Hi there! I’m a summer student at CERN currently working on BDT benchmarking for TMVA. However, this is my first week and I’m still very new to TMVA and ROOT, so I’m unfamiliar with certain things.
I think to illustrate my problem, its best if I immediately start with a toy example…so here we go:
// Dataset source along with variables
const std::string filepath = "http://root.cern.ch/files/tmva_class_example.root";
const std::vector<std::string> variables = {"var1", "var2", "var3", "var4"};
auto data = TFile::Open(filepath.c_str());
auto signal = (TTree*) (data->Get("TreeS"));
auto background = (TTree*) (data->Get("TreeB");
// Add variables and register the trees with the dataloader
auto dataloader = new TMVA::DataLoader("tmva003_BDT");
for (const auto &var : variables) {
dataloader->AddVariable(var);
}
dataloader->AddSignalTree(signal, 1.0);
dataloader->AddBackgroundTree(background, 1.0);
dataloader->PrepareTrainingAndTestTree("", ""); // Key step: divide into training and test trees
The above example is heavily based on that given in ROOT: tutorials/tmva/tmva003_RReader.C File Reference
At this point, I wish to access the TTree
instances corresponding to the signal and background training and test sets (which I’m assuming are 4 separate instances after applying the cut on the signal and background TTree
s in the call dataloader->PrepareTrainingAndTestTree("", "")
- or am I wrong?).
I need the resulting split signal and background datasets because if I’m going to benchmark against some other BDT package, I want to ensure that the datasets are split into the same training and test subsets.

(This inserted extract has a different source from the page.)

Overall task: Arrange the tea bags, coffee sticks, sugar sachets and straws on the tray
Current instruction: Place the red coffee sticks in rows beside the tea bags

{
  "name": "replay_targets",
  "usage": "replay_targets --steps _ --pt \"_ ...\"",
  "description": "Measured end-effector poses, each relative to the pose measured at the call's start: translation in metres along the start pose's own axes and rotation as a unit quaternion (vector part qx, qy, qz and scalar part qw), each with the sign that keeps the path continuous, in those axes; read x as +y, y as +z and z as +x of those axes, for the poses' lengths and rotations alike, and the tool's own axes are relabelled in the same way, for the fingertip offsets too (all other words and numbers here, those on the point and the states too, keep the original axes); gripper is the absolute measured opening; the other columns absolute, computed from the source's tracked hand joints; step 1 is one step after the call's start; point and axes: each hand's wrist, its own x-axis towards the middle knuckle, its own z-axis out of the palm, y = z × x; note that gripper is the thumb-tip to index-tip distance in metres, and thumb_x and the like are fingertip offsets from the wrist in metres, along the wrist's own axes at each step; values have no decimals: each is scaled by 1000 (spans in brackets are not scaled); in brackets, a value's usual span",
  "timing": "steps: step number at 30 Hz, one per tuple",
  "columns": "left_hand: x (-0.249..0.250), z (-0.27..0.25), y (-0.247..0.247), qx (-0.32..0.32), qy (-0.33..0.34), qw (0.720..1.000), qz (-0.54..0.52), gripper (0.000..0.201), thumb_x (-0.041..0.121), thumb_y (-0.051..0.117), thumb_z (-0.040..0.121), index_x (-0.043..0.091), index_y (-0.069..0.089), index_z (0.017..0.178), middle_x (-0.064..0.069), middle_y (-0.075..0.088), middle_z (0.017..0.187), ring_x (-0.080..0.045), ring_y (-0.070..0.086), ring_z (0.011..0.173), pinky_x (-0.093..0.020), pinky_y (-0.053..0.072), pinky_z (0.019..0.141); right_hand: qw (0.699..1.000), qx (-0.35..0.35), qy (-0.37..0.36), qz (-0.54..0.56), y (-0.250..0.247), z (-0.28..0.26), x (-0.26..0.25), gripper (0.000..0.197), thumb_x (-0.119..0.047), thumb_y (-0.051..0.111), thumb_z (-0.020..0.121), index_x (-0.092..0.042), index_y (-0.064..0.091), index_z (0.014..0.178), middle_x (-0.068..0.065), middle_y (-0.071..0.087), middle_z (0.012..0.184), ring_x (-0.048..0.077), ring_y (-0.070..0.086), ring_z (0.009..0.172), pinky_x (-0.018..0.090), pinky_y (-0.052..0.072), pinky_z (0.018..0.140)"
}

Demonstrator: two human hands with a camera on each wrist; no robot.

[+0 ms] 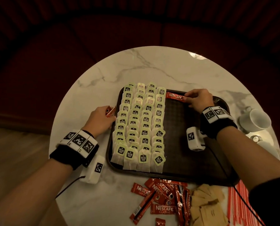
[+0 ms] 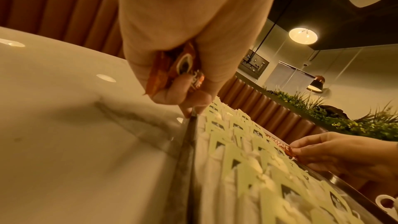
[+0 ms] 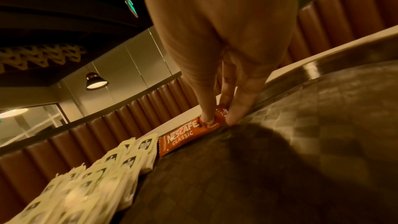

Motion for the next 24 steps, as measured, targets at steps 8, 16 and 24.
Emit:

Looking at the source files and following the chain of calls, I’ve arrived at the following partial solution (well, I think it’s in the right direction…). For example to extract the testing dataset after the cut,
dataloader->GetDefaultDataSetInfo().GetDataSet()->GetTree(TMVA::Types::kTesting)
However, I’m not sure how I can then separate into background and signal trees.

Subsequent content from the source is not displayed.